● The problem
For the listing below, print exactly the lines from the line with "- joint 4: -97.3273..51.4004" to the line with "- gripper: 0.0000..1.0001", both included, and nothing beyond them.

● Recorded information
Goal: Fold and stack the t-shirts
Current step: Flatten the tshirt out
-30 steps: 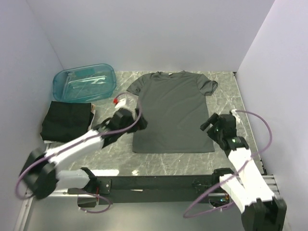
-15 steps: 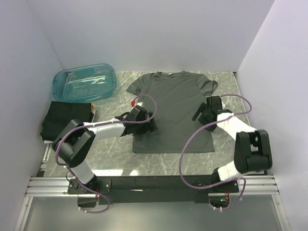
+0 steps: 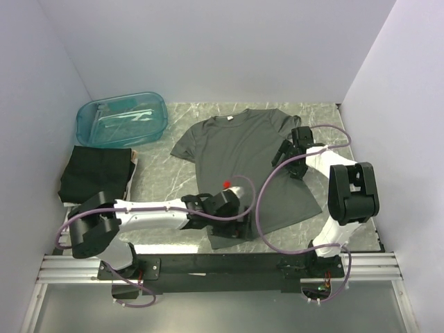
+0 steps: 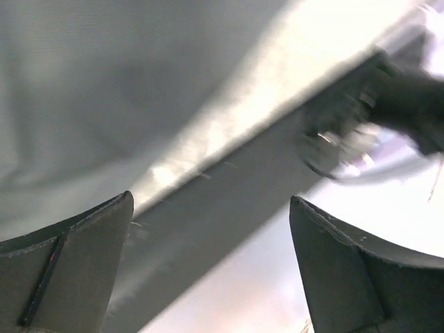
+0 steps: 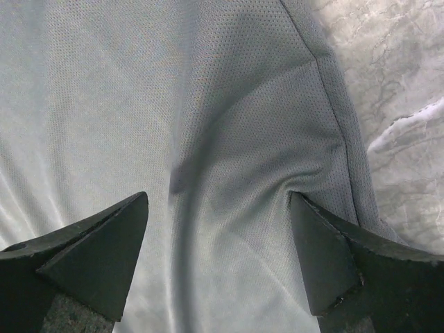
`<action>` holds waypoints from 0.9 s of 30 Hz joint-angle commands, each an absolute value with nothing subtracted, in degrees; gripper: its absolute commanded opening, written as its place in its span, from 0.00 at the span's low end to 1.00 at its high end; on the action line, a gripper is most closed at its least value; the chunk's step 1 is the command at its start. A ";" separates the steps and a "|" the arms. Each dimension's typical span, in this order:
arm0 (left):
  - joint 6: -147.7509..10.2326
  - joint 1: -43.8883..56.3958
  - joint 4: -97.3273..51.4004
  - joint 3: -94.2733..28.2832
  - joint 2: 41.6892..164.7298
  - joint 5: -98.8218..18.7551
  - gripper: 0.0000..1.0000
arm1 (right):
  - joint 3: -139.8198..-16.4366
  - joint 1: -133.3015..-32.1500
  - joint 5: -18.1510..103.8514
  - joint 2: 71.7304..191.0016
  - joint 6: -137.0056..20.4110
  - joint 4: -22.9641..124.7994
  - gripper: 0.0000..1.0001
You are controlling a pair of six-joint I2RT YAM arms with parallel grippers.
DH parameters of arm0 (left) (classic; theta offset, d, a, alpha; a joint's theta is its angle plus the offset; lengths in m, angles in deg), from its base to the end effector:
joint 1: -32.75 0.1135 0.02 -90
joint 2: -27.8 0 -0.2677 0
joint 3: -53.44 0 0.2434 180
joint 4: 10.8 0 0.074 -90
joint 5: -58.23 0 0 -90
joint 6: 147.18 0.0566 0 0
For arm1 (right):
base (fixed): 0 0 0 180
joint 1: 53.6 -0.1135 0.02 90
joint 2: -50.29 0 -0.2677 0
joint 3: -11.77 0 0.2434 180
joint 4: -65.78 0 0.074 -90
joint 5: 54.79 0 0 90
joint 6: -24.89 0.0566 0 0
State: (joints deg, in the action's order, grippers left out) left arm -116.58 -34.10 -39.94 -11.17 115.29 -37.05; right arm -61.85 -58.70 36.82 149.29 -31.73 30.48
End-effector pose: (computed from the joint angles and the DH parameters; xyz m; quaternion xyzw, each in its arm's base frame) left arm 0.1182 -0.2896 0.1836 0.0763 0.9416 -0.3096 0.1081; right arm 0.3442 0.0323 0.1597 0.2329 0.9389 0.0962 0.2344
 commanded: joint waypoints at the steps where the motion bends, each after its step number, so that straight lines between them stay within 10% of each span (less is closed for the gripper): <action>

● Exercise answer
  - joint 4: -97.3273..51.4004
  - joint 3: -94.2733..28.2832
  - joint 2: 41.6892..164.7298
  - joint 5: -98.8218..18.7551
  - gripper: 0.0000..1.0000
arm1 (right):
  - joint 3: -139.8198..-16.4366
  - joint 1: -133.3015..-32.1500
  - joint 5: -18.1510..103.8514
  - joint 2: 71.7304..191.0016
  - joint 6: -137.0056..20.4110
  - joint 4: -22.9641..124.7994
  - gripper: 0.0000..1.0001

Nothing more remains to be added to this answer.